◆ Your objective: Exactly the lines below from the line with "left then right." through the line with "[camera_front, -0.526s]" must make up the answer, both ends included and pictures left out.

◆ Supplied data:
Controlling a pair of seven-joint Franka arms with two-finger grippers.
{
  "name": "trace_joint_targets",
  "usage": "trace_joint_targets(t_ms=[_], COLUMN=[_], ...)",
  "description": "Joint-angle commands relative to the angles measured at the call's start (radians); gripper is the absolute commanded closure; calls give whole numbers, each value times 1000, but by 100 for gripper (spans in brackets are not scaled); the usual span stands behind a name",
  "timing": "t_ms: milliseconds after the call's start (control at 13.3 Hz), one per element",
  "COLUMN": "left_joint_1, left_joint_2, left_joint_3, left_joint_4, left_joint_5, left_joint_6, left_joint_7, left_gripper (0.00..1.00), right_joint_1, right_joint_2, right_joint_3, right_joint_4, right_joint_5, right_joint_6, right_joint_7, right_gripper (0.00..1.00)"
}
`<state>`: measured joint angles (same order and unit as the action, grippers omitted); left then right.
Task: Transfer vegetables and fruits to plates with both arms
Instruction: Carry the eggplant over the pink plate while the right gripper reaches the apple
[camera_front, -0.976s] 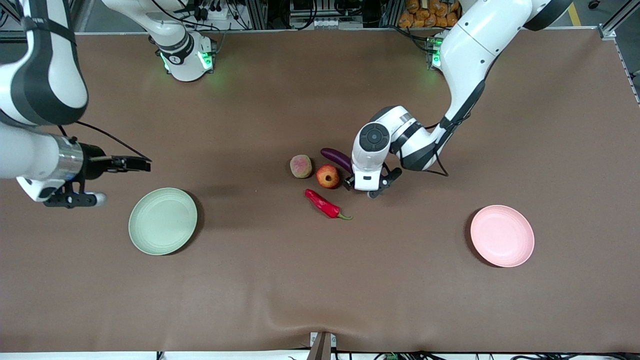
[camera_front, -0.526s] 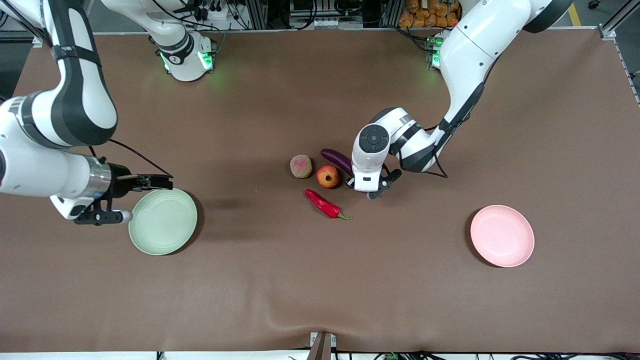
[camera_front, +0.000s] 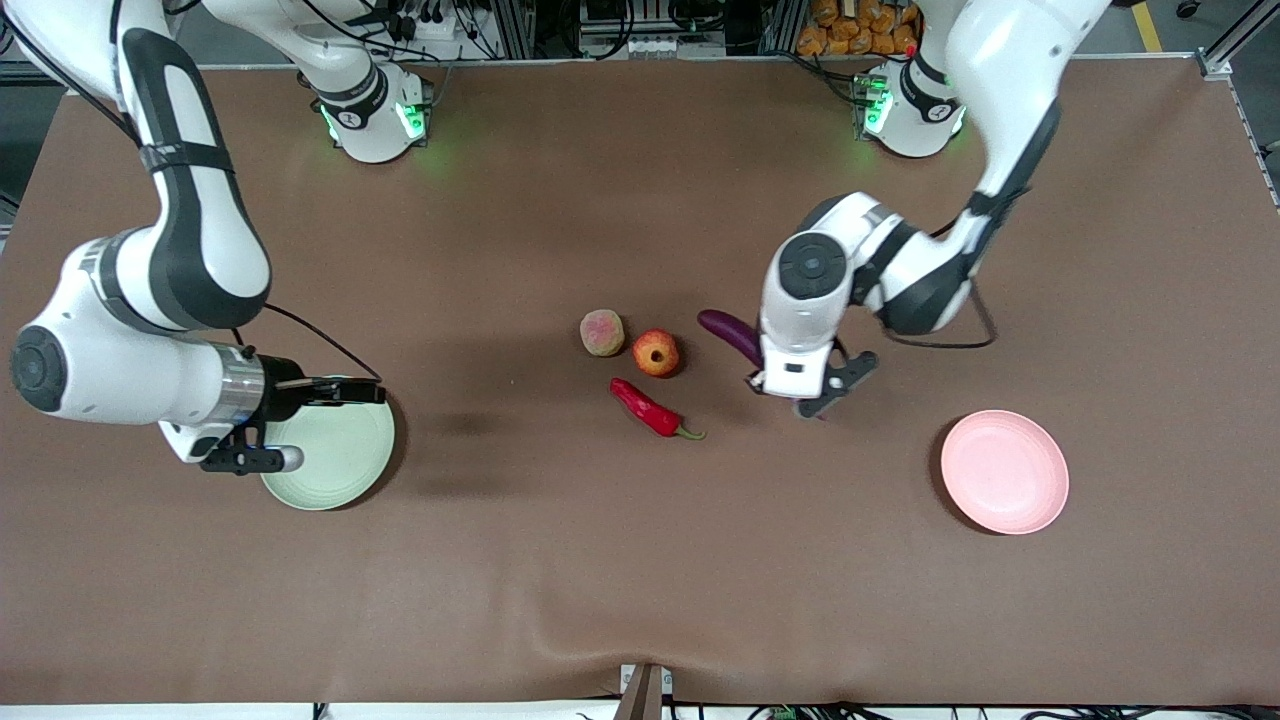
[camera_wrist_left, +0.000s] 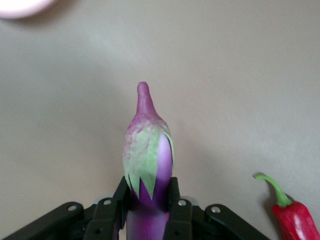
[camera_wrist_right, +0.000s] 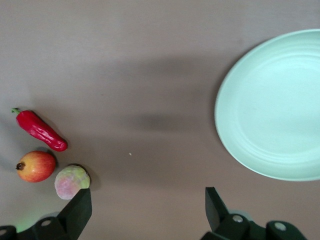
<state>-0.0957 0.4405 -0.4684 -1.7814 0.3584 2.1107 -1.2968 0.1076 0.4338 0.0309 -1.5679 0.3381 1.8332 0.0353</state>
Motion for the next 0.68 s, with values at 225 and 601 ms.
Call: trace_joint_targets(t_ms=[225,601], left_joint_1=[243,385], left_joint_2=[-89,55], left_joint_3=[-9,2], left_joint_4=[-13,143], left_joint_5=[-102,-121], left_joint_6=[-55,-54], left_joint_7=[466,773], left_gripper=[100,100], right_joint_1=[99,156], right_joint_2=[65,118], right_joint_3=[-6,-6], right_joint_4=[12,16], right_joint_5=[108,185], right_joint_6=[78,162], right_joint_7=[61,103], right_gripper=[0,0])
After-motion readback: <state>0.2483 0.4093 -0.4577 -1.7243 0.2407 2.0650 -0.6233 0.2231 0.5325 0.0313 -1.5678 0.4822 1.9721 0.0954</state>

◆ Finished task:
`<state>`: measured joint angles (same order and unit as the action, grippers omitted); left then right.
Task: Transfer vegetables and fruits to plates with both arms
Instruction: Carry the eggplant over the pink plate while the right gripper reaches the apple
[camera_front, -0.976s] 
[camera_front, -0.526s] 

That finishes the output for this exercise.